Lines with the word "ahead" are the ones wanted. Copy each of them from the entries below.

**DATA FOR REVIEW**
··········
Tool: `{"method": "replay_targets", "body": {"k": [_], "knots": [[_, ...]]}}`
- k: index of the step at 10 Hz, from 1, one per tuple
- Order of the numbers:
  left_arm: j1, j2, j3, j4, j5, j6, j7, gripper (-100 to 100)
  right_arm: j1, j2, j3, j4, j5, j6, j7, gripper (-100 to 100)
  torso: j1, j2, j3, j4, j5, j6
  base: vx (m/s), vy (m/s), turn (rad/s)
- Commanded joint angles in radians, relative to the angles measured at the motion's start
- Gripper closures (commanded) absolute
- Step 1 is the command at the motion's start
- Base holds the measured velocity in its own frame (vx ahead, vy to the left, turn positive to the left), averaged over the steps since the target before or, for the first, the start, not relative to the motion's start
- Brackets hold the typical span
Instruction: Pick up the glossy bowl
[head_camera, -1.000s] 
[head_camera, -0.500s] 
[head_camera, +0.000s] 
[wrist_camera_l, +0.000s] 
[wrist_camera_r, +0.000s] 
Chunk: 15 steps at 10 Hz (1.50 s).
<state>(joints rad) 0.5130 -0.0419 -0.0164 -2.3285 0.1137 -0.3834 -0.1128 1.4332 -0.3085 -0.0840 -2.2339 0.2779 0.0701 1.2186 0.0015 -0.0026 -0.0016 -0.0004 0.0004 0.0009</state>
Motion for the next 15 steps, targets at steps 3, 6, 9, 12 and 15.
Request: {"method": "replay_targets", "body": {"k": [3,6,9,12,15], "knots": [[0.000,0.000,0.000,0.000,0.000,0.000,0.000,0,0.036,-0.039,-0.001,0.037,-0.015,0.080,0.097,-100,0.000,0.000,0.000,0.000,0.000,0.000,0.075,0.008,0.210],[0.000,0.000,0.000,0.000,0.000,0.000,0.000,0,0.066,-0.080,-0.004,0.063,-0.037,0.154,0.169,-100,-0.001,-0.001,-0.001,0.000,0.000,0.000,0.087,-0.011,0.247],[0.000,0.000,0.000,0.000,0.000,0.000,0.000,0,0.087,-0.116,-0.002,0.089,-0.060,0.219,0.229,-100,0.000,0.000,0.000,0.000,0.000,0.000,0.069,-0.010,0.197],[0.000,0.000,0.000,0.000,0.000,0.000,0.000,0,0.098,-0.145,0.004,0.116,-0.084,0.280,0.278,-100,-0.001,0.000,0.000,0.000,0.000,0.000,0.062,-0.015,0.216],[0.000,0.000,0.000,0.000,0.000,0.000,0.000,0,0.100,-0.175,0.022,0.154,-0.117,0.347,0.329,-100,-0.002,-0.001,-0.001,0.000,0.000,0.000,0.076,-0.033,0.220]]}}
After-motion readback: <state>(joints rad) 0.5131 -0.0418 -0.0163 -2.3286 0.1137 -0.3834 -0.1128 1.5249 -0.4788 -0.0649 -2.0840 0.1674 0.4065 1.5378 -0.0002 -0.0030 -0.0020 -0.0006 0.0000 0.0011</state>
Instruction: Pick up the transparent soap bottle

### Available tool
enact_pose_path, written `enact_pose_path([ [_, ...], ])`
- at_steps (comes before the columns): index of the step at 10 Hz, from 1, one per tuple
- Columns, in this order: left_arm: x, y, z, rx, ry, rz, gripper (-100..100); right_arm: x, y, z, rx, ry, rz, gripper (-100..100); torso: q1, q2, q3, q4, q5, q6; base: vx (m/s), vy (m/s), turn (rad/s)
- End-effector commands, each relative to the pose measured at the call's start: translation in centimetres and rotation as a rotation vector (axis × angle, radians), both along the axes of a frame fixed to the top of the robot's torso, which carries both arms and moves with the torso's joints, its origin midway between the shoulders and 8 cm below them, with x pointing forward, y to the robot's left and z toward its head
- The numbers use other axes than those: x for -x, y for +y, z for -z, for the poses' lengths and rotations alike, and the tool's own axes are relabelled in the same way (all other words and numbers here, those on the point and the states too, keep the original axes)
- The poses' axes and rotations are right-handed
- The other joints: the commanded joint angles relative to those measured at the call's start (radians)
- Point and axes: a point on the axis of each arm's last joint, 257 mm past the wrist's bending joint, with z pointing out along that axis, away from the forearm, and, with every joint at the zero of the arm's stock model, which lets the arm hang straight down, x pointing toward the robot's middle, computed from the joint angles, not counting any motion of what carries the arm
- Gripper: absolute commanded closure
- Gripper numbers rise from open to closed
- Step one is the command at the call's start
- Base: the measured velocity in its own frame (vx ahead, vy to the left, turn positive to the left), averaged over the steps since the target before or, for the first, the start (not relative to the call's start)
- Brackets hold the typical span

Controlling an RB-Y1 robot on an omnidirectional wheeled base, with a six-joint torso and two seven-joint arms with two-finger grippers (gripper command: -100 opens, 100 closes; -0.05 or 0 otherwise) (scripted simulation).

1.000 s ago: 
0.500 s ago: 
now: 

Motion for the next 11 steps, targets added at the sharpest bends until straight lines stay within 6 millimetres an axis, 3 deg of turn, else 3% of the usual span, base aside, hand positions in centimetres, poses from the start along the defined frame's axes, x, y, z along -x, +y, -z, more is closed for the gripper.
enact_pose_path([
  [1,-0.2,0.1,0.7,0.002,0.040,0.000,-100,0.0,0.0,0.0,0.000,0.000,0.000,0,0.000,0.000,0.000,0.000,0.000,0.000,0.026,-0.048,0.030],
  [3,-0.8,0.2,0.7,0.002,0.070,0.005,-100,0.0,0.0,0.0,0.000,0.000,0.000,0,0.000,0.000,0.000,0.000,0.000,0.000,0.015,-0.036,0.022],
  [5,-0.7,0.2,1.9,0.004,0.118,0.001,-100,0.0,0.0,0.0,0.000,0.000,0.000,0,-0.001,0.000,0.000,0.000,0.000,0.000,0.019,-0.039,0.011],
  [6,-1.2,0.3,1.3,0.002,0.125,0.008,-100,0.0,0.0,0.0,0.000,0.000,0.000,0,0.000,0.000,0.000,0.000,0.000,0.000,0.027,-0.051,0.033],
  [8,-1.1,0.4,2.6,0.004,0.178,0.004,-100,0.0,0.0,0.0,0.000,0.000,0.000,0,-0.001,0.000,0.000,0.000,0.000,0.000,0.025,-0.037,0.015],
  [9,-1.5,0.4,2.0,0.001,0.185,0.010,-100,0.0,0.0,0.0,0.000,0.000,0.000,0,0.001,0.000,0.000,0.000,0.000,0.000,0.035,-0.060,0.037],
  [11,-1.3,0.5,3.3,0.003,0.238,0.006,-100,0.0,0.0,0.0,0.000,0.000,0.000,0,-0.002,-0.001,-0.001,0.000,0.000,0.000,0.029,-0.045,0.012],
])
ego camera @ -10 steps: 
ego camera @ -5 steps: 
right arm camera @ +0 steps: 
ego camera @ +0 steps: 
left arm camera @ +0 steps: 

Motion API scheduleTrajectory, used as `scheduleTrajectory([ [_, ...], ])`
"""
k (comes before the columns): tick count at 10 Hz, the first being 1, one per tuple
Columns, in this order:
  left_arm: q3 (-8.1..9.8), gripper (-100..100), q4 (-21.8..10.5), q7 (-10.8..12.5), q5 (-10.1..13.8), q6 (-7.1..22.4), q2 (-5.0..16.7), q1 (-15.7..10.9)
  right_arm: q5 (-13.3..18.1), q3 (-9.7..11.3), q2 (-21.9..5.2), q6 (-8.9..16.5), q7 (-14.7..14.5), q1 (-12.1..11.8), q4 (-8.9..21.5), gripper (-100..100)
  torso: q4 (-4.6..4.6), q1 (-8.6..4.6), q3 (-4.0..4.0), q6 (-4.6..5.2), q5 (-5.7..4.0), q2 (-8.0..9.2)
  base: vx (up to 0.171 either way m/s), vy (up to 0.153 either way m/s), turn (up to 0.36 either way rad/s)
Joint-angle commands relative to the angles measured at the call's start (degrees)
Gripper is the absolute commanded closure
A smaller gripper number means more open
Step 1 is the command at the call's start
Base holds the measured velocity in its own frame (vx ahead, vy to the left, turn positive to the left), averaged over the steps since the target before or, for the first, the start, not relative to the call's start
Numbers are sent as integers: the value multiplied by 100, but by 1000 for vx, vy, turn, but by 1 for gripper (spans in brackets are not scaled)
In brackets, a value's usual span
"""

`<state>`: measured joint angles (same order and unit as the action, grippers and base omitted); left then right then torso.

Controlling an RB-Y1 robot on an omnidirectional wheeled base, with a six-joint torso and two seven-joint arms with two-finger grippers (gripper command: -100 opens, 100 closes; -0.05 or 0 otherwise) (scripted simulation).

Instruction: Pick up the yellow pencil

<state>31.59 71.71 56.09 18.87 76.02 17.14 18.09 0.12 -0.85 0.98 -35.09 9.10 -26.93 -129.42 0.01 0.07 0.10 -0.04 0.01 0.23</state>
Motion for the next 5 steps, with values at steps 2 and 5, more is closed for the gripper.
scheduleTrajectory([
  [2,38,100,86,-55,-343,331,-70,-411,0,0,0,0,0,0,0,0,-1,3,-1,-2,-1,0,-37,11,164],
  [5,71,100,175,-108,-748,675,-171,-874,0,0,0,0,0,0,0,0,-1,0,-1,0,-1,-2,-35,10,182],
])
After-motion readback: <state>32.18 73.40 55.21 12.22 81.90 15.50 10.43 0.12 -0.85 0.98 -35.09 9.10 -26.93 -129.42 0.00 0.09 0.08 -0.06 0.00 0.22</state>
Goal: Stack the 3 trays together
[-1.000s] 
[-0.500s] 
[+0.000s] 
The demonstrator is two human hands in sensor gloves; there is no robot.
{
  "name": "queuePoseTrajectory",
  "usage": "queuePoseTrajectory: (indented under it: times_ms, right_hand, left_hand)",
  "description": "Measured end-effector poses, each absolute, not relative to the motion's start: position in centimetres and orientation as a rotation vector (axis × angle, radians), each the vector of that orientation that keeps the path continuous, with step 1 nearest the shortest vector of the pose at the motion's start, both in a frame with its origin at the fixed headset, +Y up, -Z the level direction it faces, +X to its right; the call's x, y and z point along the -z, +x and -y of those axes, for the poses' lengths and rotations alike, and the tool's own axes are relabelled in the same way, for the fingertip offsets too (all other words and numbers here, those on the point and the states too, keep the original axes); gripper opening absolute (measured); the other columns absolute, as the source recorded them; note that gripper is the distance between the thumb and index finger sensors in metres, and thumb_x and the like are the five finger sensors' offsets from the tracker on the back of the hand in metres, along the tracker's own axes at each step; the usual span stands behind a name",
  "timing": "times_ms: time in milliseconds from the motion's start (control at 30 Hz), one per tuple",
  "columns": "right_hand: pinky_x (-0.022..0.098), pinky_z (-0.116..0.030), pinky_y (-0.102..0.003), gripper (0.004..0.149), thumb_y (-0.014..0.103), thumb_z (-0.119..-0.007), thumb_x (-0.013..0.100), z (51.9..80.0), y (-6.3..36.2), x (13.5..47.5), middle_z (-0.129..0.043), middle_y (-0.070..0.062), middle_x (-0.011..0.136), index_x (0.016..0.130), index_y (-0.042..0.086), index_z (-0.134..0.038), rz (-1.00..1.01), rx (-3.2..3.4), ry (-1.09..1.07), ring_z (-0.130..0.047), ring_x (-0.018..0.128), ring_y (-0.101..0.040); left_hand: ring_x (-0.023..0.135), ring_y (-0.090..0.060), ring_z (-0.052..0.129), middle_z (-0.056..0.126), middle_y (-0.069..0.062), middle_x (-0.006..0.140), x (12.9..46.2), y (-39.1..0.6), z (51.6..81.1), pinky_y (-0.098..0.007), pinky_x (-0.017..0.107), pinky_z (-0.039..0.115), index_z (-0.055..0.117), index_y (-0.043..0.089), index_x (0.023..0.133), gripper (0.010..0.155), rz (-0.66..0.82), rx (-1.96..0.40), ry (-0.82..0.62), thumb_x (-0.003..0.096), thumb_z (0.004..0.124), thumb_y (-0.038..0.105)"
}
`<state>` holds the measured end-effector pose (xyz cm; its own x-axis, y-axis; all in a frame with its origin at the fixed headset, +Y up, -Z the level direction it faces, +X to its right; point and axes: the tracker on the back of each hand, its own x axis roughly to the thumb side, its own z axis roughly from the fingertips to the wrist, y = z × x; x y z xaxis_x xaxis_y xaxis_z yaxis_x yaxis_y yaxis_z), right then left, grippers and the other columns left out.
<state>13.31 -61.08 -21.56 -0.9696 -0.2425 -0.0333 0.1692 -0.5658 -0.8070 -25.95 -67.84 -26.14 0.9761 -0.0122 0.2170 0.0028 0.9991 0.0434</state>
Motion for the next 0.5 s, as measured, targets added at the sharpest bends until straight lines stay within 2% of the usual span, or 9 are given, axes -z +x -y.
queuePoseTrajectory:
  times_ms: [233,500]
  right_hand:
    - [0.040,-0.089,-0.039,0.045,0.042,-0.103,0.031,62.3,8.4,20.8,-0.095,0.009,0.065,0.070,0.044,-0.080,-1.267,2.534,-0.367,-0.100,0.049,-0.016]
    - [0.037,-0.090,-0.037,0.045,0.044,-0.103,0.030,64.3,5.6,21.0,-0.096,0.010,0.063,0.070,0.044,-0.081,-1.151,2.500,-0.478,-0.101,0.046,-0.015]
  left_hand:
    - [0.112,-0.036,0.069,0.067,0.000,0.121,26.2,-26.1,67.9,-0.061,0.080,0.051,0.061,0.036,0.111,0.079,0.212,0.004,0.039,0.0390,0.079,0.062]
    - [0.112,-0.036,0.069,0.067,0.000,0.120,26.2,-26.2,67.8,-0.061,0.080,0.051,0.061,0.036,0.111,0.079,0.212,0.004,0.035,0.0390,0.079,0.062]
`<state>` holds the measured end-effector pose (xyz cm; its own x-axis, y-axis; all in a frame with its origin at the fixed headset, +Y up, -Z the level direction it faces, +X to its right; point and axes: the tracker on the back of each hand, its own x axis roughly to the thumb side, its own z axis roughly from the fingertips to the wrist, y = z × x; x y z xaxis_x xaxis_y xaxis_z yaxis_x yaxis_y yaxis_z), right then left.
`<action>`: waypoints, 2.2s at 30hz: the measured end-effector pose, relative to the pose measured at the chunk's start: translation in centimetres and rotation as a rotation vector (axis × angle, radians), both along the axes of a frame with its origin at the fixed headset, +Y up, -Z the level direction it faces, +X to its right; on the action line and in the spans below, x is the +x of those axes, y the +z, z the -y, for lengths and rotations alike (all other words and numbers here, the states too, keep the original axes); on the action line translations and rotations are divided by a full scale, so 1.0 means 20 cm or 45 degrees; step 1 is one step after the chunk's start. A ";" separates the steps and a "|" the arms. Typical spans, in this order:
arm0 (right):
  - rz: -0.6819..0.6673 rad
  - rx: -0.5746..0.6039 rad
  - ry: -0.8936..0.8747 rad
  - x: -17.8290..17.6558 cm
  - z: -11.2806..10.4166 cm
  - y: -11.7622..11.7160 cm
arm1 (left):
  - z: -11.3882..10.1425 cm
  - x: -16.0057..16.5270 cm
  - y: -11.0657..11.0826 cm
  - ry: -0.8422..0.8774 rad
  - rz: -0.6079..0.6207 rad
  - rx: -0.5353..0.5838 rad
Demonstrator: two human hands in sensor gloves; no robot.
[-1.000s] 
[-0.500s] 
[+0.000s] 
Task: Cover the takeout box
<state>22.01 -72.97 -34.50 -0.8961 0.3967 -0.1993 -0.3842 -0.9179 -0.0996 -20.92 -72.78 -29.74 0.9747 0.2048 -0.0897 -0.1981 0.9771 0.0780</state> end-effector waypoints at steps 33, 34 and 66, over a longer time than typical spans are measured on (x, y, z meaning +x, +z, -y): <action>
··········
**TASK ANSWER**
- Base holds the measured velocity in its own frame (vx ahead, vy to the left, turn positive to the left), averaged over the steps since the target before or, for the first, the start, not relative to the motion's start
- Base: the measured velocity in its own frame (vx ahead, vy to the left, turn positive to the left), averaged over the steps since the target before or, for the first, the start (not relative to the call's start)
Base holds the measured velocity in its own frame (vx ahead, vy to the left, turn positive to the left), averaged over the steps since the target before or, for the first, the start, not relative to the call's start

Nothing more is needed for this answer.